Dataset excerpts:
◇ ◇ ◇ ◇ ◇
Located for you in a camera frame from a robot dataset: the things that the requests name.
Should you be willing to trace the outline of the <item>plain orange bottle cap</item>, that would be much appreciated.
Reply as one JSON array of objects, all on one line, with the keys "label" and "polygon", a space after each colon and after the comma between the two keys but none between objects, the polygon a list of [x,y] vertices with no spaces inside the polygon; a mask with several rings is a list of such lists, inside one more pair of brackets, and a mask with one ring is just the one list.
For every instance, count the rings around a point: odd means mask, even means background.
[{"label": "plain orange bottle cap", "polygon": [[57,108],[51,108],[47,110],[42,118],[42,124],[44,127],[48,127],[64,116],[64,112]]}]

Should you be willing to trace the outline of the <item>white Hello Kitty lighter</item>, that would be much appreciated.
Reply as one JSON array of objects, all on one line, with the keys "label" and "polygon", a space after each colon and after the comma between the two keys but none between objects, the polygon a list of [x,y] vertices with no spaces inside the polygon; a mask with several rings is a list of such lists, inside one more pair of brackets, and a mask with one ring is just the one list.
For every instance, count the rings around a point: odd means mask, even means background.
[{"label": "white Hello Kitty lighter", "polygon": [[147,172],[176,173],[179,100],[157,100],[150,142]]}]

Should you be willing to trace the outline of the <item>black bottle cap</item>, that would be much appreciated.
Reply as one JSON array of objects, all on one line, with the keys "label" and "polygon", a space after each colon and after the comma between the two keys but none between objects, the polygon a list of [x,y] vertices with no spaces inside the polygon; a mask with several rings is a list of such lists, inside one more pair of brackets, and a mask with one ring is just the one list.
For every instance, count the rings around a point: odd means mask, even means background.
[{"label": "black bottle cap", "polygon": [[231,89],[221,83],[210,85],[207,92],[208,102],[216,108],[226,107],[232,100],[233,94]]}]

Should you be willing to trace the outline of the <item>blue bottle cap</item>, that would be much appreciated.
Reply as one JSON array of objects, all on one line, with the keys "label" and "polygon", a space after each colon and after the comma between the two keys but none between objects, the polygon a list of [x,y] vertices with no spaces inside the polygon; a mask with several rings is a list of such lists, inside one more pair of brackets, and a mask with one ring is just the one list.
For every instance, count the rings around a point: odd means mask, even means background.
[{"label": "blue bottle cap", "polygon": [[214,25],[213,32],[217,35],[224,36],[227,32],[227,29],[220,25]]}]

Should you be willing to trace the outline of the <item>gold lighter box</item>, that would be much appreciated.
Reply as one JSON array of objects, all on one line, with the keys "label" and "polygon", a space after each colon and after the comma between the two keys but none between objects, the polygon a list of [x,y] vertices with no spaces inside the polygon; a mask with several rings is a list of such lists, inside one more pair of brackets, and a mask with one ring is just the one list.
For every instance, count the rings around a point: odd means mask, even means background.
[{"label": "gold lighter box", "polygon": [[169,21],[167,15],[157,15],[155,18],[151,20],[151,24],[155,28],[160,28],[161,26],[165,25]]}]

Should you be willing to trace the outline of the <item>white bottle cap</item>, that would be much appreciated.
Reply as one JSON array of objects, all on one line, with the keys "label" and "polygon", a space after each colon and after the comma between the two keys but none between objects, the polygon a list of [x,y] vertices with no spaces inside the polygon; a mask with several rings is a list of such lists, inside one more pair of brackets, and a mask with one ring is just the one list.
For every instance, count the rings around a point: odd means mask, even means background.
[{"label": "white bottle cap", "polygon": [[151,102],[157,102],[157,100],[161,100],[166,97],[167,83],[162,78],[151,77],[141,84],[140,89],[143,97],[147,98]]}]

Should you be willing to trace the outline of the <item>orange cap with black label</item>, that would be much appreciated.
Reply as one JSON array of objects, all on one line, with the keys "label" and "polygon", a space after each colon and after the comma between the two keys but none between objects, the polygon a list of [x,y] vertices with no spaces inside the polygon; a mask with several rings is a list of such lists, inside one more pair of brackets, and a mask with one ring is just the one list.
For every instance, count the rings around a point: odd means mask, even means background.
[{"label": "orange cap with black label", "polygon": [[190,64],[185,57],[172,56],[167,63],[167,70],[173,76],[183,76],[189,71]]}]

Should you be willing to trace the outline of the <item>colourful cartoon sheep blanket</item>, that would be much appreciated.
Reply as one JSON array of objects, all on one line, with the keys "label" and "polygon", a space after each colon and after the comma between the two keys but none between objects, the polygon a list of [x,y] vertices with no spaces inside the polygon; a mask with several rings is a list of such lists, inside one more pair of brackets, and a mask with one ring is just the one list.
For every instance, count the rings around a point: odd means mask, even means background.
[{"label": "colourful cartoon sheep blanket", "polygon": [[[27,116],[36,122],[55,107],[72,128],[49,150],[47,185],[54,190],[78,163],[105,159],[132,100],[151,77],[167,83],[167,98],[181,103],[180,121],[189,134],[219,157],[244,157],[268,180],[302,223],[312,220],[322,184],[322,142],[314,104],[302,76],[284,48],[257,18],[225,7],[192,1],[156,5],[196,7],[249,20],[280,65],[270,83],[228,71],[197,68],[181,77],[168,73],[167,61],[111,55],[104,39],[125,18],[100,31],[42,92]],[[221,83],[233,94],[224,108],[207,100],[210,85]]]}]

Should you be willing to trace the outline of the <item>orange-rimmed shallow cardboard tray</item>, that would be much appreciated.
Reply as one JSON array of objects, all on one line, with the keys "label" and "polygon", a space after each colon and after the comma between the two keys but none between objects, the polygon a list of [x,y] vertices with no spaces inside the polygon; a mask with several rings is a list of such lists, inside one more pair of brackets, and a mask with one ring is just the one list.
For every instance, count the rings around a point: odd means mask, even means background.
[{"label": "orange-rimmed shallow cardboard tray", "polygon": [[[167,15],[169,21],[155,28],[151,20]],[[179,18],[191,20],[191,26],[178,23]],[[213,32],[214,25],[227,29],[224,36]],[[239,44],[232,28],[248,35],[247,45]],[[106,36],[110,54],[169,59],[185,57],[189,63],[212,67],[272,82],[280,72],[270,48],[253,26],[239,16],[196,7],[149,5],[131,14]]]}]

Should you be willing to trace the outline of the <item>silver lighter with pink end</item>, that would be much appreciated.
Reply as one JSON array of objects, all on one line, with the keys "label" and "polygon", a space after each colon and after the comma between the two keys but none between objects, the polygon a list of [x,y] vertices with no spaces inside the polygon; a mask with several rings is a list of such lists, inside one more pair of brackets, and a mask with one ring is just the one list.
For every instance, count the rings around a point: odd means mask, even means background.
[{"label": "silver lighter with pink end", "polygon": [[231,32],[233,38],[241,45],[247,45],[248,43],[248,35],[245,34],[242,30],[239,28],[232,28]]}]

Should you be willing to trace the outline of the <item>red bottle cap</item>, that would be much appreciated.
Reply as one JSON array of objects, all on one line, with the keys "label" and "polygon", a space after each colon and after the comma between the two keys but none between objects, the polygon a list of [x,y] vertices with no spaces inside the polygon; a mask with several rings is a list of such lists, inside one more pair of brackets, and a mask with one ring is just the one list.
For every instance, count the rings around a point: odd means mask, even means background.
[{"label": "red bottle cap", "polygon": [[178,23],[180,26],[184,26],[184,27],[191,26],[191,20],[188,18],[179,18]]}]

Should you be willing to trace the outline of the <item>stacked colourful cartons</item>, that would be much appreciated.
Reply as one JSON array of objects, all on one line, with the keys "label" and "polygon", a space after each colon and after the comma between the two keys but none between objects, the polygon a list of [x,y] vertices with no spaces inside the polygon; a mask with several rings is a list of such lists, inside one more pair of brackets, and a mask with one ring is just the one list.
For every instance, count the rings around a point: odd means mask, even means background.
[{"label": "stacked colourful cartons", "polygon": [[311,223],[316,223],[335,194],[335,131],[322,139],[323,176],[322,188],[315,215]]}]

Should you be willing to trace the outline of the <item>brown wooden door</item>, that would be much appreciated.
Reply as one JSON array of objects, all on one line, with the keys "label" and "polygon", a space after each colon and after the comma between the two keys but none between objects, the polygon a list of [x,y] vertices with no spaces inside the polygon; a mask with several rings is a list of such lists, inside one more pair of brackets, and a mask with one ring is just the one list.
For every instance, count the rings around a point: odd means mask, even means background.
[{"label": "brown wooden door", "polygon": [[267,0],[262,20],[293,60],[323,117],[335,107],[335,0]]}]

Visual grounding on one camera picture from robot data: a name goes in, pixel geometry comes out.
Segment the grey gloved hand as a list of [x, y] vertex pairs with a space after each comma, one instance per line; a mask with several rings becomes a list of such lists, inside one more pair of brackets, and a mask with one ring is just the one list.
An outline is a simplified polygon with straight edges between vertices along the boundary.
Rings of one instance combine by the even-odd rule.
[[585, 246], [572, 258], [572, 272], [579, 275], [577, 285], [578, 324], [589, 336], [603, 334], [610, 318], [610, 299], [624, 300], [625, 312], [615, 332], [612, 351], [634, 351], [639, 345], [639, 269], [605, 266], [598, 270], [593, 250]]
◇ ◇ ◇ ◇ ◇
Aim of the task
Transcribe verbatim. Cover the lines from the first line of the entries above to the line containing "Should you be willing to trace the outline of the <item>plain", inclusive.

Response for this exercise
Located for you in a camera frame from a robot dataset: the things that the requests name.
Should you be willing to trace the outline of the <item>plain orange bottle cap</item>, that would be much appreciated.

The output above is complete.